I am trying to show that the following function is (strictly) concave $$f(x_1,x_2,..,x_n)=\frac{1}{\frac{a_1}{1-x_1}+\frac{a_2}{1-x_2}+...+\frac{a_n}{1-x_n}} \text{, where } x_i\in (0,1)$$ Here $a_i$ are positive constants adding up to 1, that is $a_1+a_2+...+a_n=1$. The function is $n$-dimensional; so forming the Hessian and trying to show that it's negative definite proved futile. I can do it for $n=3$ but beyond that it becomes impractical.
I tried the following strategy, but got stuck at the end: The function $f$ is the reciprocal of $g$, where $$g(x_1,x_2,..,x_n)=\frac{a_1}{1-x_1}+\frac{a_2}{1-x_2}+...+\frac{a_n}{1-x_n}$$ and it is easy to show that $g$ is an increasing and strictly convex function. Yet I could not prove that the reciprocal of such a function must be concave.
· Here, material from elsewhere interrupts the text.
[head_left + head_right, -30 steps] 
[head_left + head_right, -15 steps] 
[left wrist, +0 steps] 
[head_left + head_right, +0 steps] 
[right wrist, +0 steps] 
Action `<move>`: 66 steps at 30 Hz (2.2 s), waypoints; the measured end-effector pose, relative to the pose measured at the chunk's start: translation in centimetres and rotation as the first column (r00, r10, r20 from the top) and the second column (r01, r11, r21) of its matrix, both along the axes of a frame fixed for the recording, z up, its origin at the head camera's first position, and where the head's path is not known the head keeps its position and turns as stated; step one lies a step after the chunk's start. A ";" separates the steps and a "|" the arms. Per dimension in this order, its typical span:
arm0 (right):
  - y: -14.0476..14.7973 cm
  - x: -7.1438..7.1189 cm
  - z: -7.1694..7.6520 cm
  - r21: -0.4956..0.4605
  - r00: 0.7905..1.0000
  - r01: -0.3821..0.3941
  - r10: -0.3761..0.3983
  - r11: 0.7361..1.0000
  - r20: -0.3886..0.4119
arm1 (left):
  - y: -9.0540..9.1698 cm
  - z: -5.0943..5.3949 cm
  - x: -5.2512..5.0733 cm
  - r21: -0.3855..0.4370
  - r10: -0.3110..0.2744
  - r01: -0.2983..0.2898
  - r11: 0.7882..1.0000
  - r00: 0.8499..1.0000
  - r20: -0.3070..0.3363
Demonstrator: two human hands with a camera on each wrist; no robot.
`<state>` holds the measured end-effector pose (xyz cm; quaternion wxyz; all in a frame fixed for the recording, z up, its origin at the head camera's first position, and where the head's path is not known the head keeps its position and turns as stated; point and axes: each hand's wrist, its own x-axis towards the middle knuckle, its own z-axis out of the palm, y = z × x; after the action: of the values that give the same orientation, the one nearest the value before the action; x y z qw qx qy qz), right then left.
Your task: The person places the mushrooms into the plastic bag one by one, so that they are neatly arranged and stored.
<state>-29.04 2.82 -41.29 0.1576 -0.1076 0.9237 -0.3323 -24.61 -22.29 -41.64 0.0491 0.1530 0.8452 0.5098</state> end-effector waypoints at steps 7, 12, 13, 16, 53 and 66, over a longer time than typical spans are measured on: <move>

The functions look simple enough and I am pretty sure there is an easier way than hacking at the Hessian, but I just could not figure it out.
Many thanks in advance...
Since there's no answer, let's follow Jonathan Davidson's suggestion. First of all, note that we can modify the problem to the equivalent problem of proving the concavity of, $$f(x_1, \ldots, x_n) = \frac{1}{\frac{a_1}{x_1} + \ldots + \frac{a_n}{x_n}}$$ where $(x_1, \ldots x_n) \in (0, 1)^n$. It's also worth noting that the sum of $a_1, \ldots, a_n$ is immaterial, so long as they are all positive. At a point $(p_1, \ldots, p_n)$, we have the linearisation,
\begin{align*} L(x_1, \ldots, x_n) &= f(p_1, \ldots, p_n) + \frac{\frac{a_1}{p_1^2}(x_1 - p_1) + \ldots + \frac{a_n}{p_n^2}(x_n - p_n)}{\left(\frac{a_1}{p_1} + \ldots + \frac{a_n}{p_n}\right)^2} \\ &= \frac{\frac{a_1}{p_1^2}x_1 + \ldots + \frac{a_n}{p_n^2}x_n}{\left(\frac{a_1}{p_1} + \ldots + \frac{a_n}{p_n}\right)^2} \end{align*}
We need to show $f \le L$. Equivalently,
$$\left(\frac{a_1}{p_1} + \ldots + \frac{a_n}{p_n}\right)^2 \le \left(\frac{a_1}{p_1^2}x_1 + \ldots + \frac{a_n}{p_n^2}x_n\right)\left(\frac{a_1}{x_1} + \ldots + \frac{a_n}{x_n}\right).$$
If we replace $c_k = \sqrt{\frac{a_k}{p^2_k}x_k}$ and $d_k = \sqrt{\frac{a_k}{x_k}}$, then the inequality becomes,
$$(c_1 d_1 + \ldots + c_n d_n)^2 \le (c^2_1 + \ldots + c^2_n)(d^2_1 + \ldots + d^2_n),$$
which is just Cauchy-Schwarz. Hence $f$ is concave.
For your interest, if you have a function $g : \mathbb{R}^n \rightarrow (0, \infty)$, then $1/g$ being concave, implies $\log \circ g$ is convex, which implies $g$ is convex. Unfortunately, none of those implications are reversible!